Raw stuff, I stay away from that. My food costs are lower than they have ever been in my life here. But then again sometimes vegetables can cost more than pork, which is disgusting. It depends on what you’re cooking.

The craziest thing here, compared to every other restaurant I’ve cooked in is the grease trap. In every other restaurant it needs to be emptied every few months. Here, it’s been two years and they still don’t need to empty it. It’s purely because there’s no animal waste going through the sinks.

That’s great. Well for here, not so great for all the other places I go to.

I know, it’s not something you normally think about.

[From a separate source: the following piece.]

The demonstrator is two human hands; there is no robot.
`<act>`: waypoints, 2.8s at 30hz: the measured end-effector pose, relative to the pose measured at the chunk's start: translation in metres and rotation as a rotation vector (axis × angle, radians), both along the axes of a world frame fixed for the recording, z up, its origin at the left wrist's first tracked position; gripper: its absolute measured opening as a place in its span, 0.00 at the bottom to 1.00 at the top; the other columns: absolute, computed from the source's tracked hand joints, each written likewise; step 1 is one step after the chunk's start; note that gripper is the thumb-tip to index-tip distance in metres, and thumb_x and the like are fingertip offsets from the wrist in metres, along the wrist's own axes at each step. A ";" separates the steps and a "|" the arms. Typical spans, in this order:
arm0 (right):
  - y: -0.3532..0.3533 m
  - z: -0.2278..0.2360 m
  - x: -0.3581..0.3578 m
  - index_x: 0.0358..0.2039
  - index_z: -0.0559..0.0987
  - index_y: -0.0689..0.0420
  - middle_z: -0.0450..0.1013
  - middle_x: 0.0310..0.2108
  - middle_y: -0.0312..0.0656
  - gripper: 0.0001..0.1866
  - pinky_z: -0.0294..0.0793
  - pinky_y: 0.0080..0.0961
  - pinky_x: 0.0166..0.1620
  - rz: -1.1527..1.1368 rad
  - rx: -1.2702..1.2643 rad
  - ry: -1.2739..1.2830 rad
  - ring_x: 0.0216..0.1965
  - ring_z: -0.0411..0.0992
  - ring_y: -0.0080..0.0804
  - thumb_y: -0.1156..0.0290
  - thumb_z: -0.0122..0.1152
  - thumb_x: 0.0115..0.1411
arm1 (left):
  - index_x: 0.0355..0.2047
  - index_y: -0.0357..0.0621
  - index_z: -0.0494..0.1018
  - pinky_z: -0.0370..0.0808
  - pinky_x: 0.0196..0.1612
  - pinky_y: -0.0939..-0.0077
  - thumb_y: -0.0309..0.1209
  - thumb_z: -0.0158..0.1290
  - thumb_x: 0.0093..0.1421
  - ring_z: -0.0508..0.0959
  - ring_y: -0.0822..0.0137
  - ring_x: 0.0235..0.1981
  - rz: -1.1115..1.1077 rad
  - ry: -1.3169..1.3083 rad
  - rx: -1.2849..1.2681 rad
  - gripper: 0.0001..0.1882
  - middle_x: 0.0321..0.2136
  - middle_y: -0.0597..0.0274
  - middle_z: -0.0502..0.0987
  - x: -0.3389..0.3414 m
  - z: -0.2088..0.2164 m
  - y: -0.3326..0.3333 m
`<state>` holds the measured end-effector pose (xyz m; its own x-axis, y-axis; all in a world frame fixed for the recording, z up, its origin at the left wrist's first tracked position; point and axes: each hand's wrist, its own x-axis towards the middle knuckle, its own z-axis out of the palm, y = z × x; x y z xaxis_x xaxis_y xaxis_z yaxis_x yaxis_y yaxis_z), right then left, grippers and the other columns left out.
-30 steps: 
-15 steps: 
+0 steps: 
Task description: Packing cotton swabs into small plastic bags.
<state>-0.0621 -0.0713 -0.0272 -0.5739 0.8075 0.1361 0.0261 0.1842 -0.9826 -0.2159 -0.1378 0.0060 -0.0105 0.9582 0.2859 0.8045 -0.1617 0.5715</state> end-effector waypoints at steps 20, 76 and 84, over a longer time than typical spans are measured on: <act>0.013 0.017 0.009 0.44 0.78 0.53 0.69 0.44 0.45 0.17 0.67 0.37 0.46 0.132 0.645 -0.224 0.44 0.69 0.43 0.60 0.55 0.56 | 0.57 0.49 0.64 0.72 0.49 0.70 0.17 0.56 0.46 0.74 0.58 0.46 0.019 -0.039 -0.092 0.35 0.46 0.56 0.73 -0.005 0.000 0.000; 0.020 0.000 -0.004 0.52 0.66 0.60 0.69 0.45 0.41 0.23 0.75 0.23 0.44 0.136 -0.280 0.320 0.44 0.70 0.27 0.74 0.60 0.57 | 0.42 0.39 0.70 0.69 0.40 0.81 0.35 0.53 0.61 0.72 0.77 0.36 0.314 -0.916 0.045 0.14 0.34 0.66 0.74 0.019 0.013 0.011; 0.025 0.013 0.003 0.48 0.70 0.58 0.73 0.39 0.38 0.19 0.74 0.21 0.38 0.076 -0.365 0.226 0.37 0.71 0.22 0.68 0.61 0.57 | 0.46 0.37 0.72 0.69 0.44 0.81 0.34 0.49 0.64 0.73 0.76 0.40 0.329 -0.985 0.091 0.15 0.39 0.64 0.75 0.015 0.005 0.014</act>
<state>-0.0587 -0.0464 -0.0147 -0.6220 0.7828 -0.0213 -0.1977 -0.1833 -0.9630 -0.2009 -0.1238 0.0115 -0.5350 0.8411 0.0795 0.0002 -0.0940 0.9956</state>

So what’s next on the agenda?

We went to the States a few months ago to look for possible locations over there but that’s on hold at the moment, especially with the election situation. The book has been launched in the UK and it’ll be launched in America in March so we’ll be heading over there in March to launch it and maybe do some sort of pop up thing, but I think as far as a permanent space goes, it’s probably on hold for a while. Hopefully another book and trying to sort out a show, because there aren’t any vegan cooking shows.

Wow. So what’s on the agenda? A whole lot!

Well yeah. When you think about it, restaurant, deli, book, all in three years.

You are living the dream.

Completely.

I feel as though whatever you set your minds to, you do.

That’s what we do. Until I can’t do it any more, that’s what we’ll do. It gets harder as you get older. I’m 35 and Mum says once you get to 40, it all get’s harder than it needs to. I’m like, ok well I have five years then to smash it out.